§ ASSIGNMENT
Starting at the first line of the data, print each line verbatim up to and including the line bearing "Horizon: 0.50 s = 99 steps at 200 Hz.", omitting pictures.

THE DATA below:

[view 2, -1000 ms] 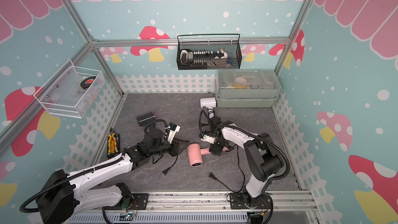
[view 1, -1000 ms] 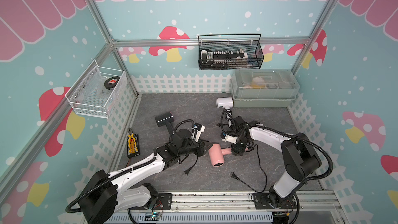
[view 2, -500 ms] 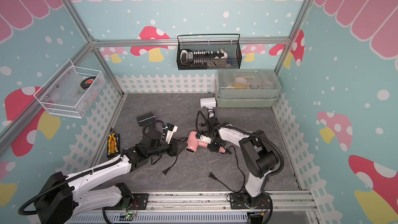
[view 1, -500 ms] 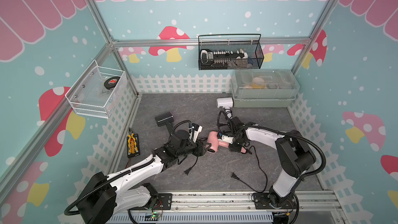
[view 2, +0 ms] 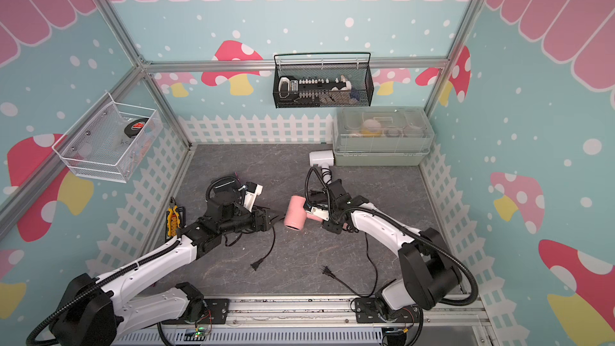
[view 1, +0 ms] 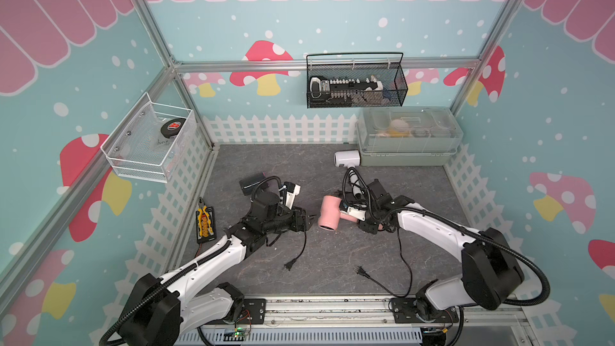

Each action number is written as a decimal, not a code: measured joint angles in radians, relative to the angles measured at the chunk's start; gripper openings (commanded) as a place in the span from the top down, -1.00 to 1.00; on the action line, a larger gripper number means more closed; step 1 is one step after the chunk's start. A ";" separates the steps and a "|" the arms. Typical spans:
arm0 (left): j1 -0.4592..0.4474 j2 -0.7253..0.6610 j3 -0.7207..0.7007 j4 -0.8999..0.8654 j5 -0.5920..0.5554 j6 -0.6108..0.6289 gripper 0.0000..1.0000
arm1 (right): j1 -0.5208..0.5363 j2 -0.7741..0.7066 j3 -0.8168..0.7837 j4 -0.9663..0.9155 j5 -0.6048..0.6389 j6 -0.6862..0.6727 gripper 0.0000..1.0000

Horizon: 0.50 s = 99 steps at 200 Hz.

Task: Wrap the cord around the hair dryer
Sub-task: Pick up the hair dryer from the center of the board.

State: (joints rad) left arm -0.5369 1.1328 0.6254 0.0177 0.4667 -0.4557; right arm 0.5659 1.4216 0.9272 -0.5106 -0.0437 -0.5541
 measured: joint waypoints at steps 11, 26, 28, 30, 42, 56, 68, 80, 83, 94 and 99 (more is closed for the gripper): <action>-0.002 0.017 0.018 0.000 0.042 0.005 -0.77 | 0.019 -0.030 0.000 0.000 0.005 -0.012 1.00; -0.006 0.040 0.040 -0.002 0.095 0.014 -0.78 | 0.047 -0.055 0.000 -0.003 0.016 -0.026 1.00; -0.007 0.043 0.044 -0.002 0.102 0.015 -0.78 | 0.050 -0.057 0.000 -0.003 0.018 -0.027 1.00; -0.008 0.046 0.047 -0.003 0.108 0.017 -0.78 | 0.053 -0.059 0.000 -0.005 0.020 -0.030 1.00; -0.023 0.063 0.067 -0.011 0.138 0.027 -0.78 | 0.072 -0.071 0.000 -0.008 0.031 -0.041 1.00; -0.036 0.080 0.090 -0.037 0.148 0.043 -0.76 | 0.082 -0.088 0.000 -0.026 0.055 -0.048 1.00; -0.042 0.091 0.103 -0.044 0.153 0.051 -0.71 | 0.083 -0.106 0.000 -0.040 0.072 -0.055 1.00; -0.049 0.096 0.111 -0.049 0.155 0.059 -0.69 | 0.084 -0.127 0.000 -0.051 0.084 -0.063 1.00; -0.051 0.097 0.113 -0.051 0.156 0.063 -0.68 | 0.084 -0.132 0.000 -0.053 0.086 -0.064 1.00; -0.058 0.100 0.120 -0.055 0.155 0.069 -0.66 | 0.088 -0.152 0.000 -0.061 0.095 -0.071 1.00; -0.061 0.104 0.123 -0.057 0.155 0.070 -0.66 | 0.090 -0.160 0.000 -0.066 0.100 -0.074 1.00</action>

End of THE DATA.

§ COMPLETED TASK
[view 2, -1000 ms] 
[view 1, -1000 ms] 
[view 2, -500 ms] 
[view 1, -500 ms] 
[view 2, +0 ms] 
[view 1, +0 ms] 

Each action number is written as a decimal, not a code: measured joint angles in radians, relative to the angles measured at the chunk's start; gripper openings (commanded) as a place in the span from the top down, -1.00 to 1.00; on the action line, a larger gripper number means more closed; step 1 is one step after the chunk's start. A ";" separates the steps and a "|" the arms. Typical spans:
arm0 (left): j1 -0.4592..0.4474 j2 -0.7253..0.6610 j3 -0.7207..0.7007 j4 -0.8999..0.8654 j5 -0.5920..0.5554 j6 -0.6108..0.6289 gripper 0.0000..1.0000
arm1 (right): j1 -0.5208..0.5363 j2 -0.7741..0.7066 j3 -0.8168..0.7837 j4 -0.9663..0.9155 j5 -0.6048..0.6389 j6 -0.6862..0.6727 gripper 0.0000..1.0000

Horizon: 0.50 s = 99 steps at 200 Hz.

This exercise has been completed.